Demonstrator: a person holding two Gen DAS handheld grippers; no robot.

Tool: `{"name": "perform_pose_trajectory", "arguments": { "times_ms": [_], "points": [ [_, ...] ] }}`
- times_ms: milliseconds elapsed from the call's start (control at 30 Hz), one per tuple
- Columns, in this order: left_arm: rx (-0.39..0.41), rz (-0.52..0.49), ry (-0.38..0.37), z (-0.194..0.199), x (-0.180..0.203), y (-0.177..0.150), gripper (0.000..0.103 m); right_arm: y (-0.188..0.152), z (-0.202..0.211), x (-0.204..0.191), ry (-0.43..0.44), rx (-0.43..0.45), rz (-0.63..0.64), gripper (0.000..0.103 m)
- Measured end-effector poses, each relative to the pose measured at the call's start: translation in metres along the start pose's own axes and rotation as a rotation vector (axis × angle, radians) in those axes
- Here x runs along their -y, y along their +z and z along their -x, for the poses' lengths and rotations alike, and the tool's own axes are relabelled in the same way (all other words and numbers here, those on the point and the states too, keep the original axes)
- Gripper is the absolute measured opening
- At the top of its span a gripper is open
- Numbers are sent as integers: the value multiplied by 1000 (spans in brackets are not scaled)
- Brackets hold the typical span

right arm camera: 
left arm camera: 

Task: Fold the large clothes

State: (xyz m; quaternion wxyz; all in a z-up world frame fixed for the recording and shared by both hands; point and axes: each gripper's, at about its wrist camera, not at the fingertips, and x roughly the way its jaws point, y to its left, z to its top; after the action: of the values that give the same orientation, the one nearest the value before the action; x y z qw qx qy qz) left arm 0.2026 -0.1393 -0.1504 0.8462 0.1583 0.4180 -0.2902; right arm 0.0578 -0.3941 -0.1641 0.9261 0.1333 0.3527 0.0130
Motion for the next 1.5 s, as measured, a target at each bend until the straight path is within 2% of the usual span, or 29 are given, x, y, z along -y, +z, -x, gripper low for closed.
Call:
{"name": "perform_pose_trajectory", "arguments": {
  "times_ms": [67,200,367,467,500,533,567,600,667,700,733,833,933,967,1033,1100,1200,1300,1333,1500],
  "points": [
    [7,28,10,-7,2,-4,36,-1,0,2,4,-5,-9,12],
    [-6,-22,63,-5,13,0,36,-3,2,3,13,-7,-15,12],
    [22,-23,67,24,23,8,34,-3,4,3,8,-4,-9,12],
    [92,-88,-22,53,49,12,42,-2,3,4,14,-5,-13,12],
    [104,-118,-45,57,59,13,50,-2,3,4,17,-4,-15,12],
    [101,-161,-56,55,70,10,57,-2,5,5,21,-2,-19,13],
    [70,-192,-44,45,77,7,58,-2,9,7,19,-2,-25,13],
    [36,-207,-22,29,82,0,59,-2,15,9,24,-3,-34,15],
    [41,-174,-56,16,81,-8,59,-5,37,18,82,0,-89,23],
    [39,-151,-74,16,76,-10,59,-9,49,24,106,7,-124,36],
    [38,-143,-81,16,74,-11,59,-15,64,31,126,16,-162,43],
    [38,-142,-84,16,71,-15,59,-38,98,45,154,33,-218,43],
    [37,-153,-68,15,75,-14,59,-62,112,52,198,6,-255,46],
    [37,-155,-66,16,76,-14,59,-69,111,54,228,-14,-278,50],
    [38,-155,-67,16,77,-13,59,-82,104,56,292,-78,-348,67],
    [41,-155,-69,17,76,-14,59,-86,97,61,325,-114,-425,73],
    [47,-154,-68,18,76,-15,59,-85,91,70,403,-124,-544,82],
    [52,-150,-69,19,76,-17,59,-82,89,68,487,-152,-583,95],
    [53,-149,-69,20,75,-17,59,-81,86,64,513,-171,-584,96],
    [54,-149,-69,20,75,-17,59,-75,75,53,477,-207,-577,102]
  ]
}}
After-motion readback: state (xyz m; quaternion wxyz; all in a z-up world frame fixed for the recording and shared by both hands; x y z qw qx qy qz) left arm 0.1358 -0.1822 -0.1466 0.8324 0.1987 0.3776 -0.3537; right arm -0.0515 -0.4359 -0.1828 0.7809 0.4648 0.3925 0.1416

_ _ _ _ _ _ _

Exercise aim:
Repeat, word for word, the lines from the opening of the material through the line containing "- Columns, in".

Exercise answer:
Demonstrator: a person holding two Gen DAS handheld grippers; no robot.

Tool: `{"name": "perform_pose_trajectory", "arguments": { "times_ms": [_], "points": [ [_, ...] ] }}`
- times_ms: milliseconds elapsed from the call's start (control at 30 Hz), one per tuple
- Columns, in this order: left_arm: rx (-0.39..0.41), rz (-0.52..0.49), ry (-0.38..0.37), z (-0.194..0.199), x (-0.180..0.203), y (-0.177..0.150), gripper (0.000..0.103 m); right_arm: y (-0.188..0.152), z (-0.202..0.211), x (-0.204..0.191), ry (-0.43..0.44), rx (-0.43..0.45), rz (-0.63..0.64), gripper (0.000..0.103 m)

This exercise requires no additional answer.